═════ DATASET RECORDS
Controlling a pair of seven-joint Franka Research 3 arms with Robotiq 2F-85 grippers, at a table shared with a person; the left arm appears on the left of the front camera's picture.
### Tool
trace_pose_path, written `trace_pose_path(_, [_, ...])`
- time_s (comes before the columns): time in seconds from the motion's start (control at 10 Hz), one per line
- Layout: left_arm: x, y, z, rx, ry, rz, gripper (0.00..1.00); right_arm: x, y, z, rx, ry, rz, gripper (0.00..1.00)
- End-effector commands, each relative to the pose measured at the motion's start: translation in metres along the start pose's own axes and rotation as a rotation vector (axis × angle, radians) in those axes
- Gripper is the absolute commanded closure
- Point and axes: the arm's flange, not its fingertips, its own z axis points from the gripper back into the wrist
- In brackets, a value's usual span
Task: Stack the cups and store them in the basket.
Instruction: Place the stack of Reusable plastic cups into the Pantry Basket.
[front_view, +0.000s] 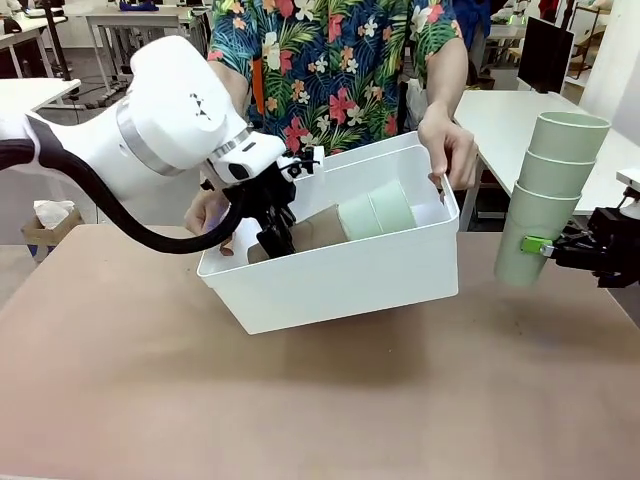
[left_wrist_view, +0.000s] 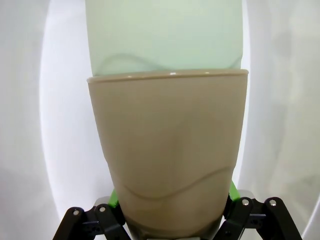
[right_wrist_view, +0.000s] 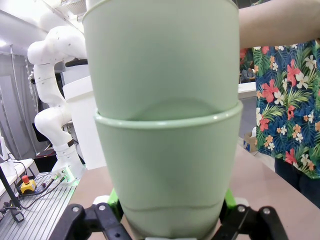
══════════
TO DO: From the line that contains "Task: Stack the" to the final line of the entries, reproduce every line exactly, both ends included. Leave out all pictures.

YOUR RESPONSE:
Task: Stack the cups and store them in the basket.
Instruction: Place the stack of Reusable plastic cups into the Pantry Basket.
[front_view, +0.000s] 
[left_wrist_view, +0.000s] 
[right_wrist_view, +0.000s] 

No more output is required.